* [TASK TO CARRY OUT]:
Return all the lines below in which the string "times" appears.

Records contained in a dataset
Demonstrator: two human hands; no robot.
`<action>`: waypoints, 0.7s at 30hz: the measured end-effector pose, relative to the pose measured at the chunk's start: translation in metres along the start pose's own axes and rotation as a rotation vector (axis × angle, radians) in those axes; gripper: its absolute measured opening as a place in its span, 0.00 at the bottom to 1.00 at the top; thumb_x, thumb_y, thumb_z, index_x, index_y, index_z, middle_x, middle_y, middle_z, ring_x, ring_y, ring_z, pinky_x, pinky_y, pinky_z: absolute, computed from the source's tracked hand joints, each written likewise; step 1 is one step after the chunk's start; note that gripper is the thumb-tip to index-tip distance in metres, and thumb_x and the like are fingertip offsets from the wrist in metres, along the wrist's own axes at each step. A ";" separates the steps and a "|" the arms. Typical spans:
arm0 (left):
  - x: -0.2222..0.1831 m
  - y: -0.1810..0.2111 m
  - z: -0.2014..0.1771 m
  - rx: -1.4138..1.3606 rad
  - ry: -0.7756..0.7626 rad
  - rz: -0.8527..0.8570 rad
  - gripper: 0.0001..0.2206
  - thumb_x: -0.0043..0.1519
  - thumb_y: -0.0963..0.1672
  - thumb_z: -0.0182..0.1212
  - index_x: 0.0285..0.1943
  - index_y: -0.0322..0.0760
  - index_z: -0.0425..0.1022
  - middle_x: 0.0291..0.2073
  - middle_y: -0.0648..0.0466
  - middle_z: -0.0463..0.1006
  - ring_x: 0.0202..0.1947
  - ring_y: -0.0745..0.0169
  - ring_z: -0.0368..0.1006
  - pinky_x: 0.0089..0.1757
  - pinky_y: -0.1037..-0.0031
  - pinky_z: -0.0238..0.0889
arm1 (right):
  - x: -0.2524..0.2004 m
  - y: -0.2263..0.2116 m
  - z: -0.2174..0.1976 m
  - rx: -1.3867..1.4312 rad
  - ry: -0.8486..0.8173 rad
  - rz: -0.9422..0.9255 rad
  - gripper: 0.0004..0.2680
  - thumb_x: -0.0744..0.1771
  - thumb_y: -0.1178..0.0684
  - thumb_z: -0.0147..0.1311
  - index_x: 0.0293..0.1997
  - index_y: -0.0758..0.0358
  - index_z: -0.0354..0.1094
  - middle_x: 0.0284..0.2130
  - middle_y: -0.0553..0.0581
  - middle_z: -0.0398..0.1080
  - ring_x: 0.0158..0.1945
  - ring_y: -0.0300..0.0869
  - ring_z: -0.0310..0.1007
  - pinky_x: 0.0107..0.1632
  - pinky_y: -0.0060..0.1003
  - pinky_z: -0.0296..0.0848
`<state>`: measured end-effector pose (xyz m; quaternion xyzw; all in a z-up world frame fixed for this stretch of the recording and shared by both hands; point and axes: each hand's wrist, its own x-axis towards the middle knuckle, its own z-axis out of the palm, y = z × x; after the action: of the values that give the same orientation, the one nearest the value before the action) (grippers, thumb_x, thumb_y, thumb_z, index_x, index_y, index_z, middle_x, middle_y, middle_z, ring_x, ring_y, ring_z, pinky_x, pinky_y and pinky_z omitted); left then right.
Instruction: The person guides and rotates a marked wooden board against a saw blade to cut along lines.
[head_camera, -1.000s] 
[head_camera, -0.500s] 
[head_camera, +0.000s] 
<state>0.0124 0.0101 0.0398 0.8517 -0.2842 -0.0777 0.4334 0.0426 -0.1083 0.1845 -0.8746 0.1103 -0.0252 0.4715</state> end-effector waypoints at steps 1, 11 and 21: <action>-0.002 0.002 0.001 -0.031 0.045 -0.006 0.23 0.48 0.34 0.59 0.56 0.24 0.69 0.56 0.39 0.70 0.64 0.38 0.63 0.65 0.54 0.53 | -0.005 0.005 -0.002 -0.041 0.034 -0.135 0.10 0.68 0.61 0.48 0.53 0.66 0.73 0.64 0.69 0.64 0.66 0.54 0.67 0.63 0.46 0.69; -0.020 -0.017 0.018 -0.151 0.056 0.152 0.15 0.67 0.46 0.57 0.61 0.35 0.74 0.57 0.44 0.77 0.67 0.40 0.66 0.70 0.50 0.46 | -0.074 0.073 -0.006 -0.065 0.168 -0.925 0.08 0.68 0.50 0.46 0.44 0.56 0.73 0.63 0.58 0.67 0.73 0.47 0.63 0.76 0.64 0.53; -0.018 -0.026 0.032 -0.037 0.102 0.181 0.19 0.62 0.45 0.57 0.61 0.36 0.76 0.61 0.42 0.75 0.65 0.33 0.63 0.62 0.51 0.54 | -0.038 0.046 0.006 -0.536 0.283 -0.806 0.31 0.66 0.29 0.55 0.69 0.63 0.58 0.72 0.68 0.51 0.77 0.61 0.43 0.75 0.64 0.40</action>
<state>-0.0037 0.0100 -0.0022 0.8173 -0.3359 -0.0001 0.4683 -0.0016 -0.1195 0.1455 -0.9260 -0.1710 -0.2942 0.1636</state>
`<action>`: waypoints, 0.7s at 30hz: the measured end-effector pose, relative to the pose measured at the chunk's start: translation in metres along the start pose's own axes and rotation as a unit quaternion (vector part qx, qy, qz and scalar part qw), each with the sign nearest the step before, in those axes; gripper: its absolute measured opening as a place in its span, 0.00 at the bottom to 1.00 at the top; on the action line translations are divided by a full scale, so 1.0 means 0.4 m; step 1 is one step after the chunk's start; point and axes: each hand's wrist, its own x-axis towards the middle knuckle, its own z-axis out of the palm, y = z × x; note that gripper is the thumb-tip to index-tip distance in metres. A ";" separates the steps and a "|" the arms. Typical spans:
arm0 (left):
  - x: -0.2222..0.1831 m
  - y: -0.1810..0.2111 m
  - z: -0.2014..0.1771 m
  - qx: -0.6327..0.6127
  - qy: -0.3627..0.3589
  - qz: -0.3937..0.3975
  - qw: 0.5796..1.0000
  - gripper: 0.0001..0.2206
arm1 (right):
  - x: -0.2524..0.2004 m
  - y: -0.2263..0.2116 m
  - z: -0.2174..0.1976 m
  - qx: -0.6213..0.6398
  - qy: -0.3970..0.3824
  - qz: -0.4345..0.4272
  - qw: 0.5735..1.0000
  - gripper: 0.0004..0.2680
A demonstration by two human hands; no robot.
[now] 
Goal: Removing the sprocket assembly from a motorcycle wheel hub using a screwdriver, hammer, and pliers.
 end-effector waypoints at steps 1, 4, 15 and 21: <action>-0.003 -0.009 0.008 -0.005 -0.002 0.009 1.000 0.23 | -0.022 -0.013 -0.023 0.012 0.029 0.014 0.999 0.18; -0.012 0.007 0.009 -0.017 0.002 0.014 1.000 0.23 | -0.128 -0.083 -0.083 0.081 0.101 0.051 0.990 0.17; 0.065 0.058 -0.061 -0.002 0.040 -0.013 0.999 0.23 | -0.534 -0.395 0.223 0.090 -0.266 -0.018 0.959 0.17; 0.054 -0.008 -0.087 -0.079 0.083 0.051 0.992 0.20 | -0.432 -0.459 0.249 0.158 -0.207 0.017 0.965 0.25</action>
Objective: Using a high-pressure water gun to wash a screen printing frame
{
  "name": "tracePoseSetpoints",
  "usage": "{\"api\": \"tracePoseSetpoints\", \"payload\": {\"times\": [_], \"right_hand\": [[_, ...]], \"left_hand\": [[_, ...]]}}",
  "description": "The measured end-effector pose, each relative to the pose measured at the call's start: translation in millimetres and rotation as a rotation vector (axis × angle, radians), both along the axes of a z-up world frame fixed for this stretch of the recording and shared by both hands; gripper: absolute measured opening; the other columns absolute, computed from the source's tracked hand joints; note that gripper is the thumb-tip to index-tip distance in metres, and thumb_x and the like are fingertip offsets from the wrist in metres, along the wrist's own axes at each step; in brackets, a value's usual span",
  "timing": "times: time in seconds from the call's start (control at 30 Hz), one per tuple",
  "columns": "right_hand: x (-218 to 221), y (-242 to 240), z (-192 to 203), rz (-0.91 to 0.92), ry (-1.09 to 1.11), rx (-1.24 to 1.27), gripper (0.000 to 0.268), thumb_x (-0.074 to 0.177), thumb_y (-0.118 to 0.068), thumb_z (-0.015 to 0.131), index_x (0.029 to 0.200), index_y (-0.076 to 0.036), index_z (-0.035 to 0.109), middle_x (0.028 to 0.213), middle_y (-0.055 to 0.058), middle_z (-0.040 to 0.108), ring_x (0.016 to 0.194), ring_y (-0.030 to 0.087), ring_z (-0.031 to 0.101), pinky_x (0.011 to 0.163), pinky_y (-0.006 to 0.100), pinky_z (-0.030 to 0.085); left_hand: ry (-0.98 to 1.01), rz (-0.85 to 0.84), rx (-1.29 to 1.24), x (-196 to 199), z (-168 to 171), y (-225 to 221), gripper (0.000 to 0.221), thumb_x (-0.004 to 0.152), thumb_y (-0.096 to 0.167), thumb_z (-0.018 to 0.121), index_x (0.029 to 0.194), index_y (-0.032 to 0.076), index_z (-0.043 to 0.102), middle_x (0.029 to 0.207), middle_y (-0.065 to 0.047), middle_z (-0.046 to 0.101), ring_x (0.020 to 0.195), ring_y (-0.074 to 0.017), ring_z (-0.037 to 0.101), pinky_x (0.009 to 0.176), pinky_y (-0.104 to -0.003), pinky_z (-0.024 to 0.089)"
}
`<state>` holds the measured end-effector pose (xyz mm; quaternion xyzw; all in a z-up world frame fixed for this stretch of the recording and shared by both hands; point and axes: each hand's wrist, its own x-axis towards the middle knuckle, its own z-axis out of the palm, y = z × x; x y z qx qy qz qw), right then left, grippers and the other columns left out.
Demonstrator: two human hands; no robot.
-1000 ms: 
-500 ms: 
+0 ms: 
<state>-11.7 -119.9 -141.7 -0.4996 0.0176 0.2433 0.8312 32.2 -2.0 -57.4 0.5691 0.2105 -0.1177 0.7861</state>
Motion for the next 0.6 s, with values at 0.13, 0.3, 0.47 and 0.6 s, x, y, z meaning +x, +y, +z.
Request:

* [THE COMPLETED TASK]:
  "usage": "{\"api\": \"tracePoseSetpoints\", \"payload\": {\"times\": [_], \"right_hand\": [[_, ...]], \"left_hand\": [[_, ...]]}}",
  "timing": "times: time in seconds from the call's start (control at 30 Hz), one per tuple",

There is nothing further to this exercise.